— Task directions —
Would you please transcribe the records below exactly, leaving out the pictures?

— Task input —

§ §

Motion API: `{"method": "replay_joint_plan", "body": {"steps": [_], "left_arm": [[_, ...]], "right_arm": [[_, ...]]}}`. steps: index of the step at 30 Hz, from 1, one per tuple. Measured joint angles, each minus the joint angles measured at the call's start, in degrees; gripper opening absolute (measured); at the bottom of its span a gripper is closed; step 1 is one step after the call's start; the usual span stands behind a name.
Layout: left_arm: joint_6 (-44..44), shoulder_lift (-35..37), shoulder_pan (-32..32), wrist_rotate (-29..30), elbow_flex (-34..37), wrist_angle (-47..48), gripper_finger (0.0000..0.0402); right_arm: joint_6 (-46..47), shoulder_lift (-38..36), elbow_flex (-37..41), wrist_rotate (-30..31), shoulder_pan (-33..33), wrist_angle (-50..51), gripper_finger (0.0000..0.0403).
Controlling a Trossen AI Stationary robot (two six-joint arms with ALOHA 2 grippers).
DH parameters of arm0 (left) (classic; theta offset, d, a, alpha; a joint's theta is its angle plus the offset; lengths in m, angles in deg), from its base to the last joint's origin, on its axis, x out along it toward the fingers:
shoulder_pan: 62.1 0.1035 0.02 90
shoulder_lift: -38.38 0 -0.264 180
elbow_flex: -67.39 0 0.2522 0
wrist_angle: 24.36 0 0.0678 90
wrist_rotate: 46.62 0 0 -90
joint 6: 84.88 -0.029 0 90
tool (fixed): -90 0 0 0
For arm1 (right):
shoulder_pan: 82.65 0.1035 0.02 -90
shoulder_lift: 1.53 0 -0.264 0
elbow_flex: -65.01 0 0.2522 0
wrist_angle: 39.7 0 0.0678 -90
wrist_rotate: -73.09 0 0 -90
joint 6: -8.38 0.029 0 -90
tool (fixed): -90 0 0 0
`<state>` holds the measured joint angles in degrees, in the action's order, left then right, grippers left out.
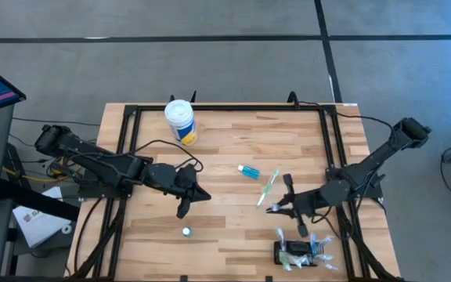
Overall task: Pick & Place toothbrushing station
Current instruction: Put the violet toothbrush into the wire organizer
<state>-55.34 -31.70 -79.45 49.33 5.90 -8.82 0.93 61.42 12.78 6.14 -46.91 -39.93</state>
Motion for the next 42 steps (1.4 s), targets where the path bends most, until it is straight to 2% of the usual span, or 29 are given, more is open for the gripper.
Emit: {"method": "replay_joint_plan", "body": {"steps": [5,9,14,19,22,24,28,34,39,42], "left_arm": [[-1.1,0.0,0.0,0.4,0.0,-1.1,0.0012],[-1.6,0.0,0.0,0.6,0.0,-2.0,0.0012],[-2.4,0.0,0.0,0.6,0.0,-2.4,0.0012],[-2.4,0.0,0.0,0.8,0.0,-2.8,0.0012],[-2.4,0.0,0.0,1.0,0.0,-2.8,0.0012],[-2.4,0.0,0.0,1.0,0.0,-3.0,0.0012],[-2.7,0.0,0.0,1.0,0.0,-3.2,0.0012],[-2.8,0.0,0.0,0.9,0.0,-3.2,0.0012],[-4.1,0.0,0.0,0.9,0.0,-3.3,0.0012],[-4.1,0.0,0.0,1.2,0.0,-3.6,0.0012]], "right_arm": [[0.0,-2.0,2.7,0.3,2.8,-3.3,0.0000],[0.9,-2.2,4.1,4.3,5.6,-3.4,0.0000],[0.8,-1.8,4.1,5.8,9.3,-4.1,0.0000],[-0.8,-1.9,4.1,12.6,13.0,-3.5,0.0000],[-0.7,-1.9,4.1,14.6,14.2,-3.2,0.0000],[-0.2,-1.9,4.6,14.6,14.3,-4.0,0.0000],[-0.2,-2.0,9.7,14.5,13.1,-11.9,0.0000],[-1.3,-5.9,16.4,12.6,14.4,-21.7,0.0000],[-1.5,-8.4,17.6,12.4,16.1,-25.2,0.0000],[-1.5,-7.9,17.9,9.1,16.4,-26.9,0.0000]]}}
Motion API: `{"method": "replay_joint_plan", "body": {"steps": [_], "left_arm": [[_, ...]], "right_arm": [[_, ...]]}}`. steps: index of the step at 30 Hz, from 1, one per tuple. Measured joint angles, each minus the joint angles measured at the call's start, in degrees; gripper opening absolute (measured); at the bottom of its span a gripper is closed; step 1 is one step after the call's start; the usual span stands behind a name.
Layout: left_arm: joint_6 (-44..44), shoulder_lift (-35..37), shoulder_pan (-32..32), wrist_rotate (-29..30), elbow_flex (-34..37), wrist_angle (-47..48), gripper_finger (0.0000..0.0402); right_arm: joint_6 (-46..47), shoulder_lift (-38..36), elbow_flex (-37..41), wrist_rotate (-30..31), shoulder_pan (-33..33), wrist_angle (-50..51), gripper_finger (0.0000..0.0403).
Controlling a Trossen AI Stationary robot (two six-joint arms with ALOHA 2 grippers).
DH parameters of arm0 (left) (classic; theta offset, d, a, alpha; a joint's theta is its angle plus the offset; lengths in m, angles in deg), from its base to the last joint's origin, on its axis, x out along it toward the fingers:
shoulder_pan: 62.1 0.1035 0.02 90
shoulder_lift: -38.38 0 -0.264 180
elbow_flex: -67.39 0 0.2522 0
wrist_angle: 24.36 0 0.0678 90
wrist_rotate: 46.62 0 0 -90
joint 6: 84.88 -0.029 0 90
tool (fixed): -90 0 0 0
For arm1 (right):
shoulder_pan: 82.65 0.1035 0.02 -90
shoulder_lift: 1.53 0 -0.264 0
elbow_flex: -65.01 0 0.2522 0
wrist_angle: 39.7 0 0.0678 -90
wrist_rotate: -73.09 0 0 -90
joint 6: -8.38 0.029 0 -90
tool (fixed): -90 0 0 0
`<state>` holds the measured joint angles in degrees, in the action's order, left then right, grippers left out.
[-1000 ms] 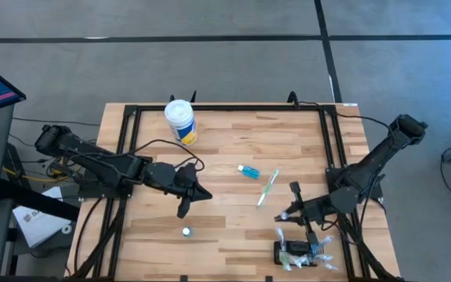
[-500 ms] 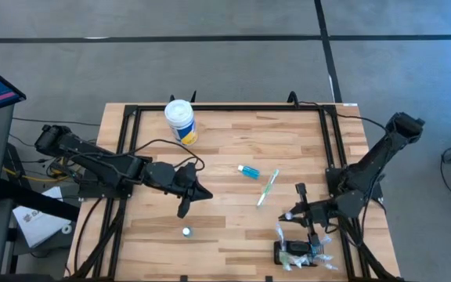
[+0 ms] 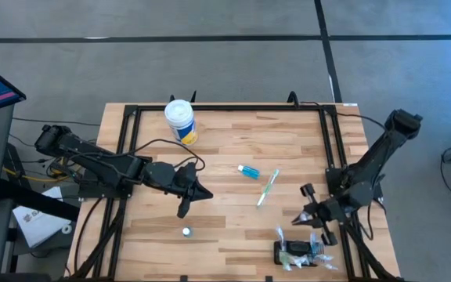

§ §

— Answer space —
Motion API: `{"method": "replay_joint_plan", "body": {"steps": [_], "left_arm": [[_, ...]], "right_arm": [[_, ...]]}}`. steps: index of the step at 30 Hz, from 1, one per tuple. Measured joint angles, each minus the joint angles measured at the call's start, in degrees; gripper opening absolute (measured); at the bottom of its span a gripper is closed; step 1 is one step after the call's start; the usual span stands behind a name.
Layout: left_arm: joint_6 (-44..44), shoulder_lift (-35..37), shoulder_pan (-32..32), wrist_rotate (-29..30), elbow_flex (-34..37), wrist_angle (-47..48), gripper_finger (0.0000..0.0402); right_arm: joint_6 (-46..47), shoulder_lift (-38..36), elbow_flex (-37..41), wrist_rotate (-30..31), shoulder_pan (-33..33), wrist_angle (-50..51), gripper_finger (0.0000..0.0403).
Controlling a Trossen AI Stationary robot (two six-joint arms with ALOHA 2 grippers).
DH parameters of arm0 (left) (classic; theta offset, d, a, alpha; a joint's theta is its angle plus the offset; lengths in m, angles in deg), from its base to the last joint's origin, on its axis, x out along it toward the fingers:
shoulder_pan: 62.1 0.1035 0.02 90
shoulder_lift: -38.38 0 -0.264 180
elbow_flex: -67.39 0 0.2522 0
wrist_angle: 24.36 0 0.0678 90
wrist_rotate: 46.62 0 0 -90
joint 6: 84.88 -0.029 0 90
tool (fixed): -90 0 0 0
For arm1 (right):
shoulder_pan: 82.65 0.1035 0.02 -90
shoulder_lift: 1.53 0 -0.264 0
elbow_flex: -65.01 0 0.2522 0
wrist_angle: 39.7 0 0.0678 -90
wrist_rotate: -73.09 0 0 -90
joint 6: -8.38 0.029 0 -90
tool (fixed): -90 0 0 0
`<state>` holds the measured joint angles in degrees, in the action's order, left then right, grippers left out.
Overall task: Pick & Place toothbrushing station
Current instruction: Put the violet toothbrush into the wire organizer
<state>-55.34 -31.70 -79.45 49.33 5.90 -8.82 0.93 61.42 12.78 6.14 -46.91 -39.93</state>
Motion for the next 42 steps (1.4 s), targets where the path bends most, until it is straight to 2% of the usual span, or 29 are given, more is open for the gripper.
Emit: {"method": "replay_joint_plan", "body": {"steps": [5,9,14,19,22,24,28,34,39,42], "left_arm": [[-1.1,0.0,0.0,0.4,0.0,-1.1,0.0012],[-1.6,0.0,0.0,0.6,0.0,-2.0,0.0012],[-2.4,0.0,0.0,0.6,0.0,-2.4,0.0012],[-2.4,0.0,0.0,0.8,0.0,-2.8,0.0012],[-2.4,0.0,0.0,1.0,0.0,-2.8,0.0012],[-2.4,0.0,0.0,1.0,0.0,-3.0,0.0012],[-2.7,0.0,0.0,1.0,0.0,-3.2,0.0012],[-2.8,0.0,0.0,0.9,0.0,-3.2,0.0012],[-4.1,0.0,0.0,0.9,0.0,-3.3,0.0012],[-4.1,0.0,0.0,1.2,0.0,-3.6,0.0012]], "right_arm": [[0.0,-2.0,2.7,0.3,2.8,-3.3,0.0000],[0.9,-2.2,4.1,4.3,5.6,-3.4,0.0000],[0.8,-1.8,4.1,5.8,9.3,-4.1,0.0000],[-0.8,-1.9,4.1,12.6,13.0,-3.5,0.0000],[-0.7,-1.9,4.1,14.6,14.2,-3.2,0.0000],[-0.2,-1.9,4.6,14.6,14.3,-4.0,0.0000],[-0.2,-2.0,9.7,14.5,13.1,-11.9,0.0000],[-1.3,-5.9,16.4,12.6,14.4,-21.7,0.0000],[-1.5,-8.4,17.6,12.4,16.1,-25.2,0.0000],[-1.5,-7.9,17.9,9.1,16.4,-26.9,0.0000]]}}
Motion API: `{"method": "replay_joint_plan", "body": {"steps": [_], "left_arm": [[_, ...]], "right_arm": [[_, ...]]}}`. steps: index of the step at 30 Hz, from 1, one per tuple. Measured joint angles, each minus the joint angles measured at the call's start, in degrees; gripper opening absolute (measured); at the bottom of its span a gripper is closed; step 1 is one step after the call's start; the usual span stands behind a name.
Layout: left_arm: joint_6 (-44..44), shoulder_lift (-35..37), shoulder_pan (-32..32), wrist_rotate (-29..30), elbow_flex (-34..37), wrist_angle (-47..48), gripper_finger (0.0000..0.0402); right_arm: joint_6 (-46..47), shoulder_lift (-38..36), elbow_flex (-37..41), wrist_rotate (-30..31), shoulder_pan (-33..33), wrist_angle (-50..51), gripper_finger (0.0000..0.0403).
Controlling a Trossen AI Stationary robot (two six-joint arms with ALOHA 2 grippers).
DH parameters of arm0 (left) (classic; theta offset, d, a, alpha; a joint's theta is its angle plus the offset; lengths in m, angles in deg), from its base to the last joint's origin, on its axis, x out along it toward the fingers:
shoulder_pan: 62.1 0.1035 0.02 90
shoulder_lift: -38.38 0 -0.264 180
elbow_flex: -67.39 0 0.2522 0
wrist_angle: 24.36 0 0.0678 90
wrist_rotate: 46.62 0 0 -90
joint 6: 84.88 -0.029 0 90
tool (fixed): -90 0 0 0
For arm1 (right):
shoulder_pan: 82.65 0.1035 0.02 -90
shoulder_lift: 1.53 0 -0.264 0
elbow_flex: -65.01 0 0.2522 0
wrist_angle: 39.7 0 0.0678 -90
wrist_rotate: -73.09 0 0 -90
joint 6: -8.38 0.029 0 -90
tool (fixed): -90 0 0 0
`<state>` holds the measured joint angles in degrees, in the action's order, left then right, grippers left out.
[-1000 ms] 
[-500 ms] 
[+0 ms] 

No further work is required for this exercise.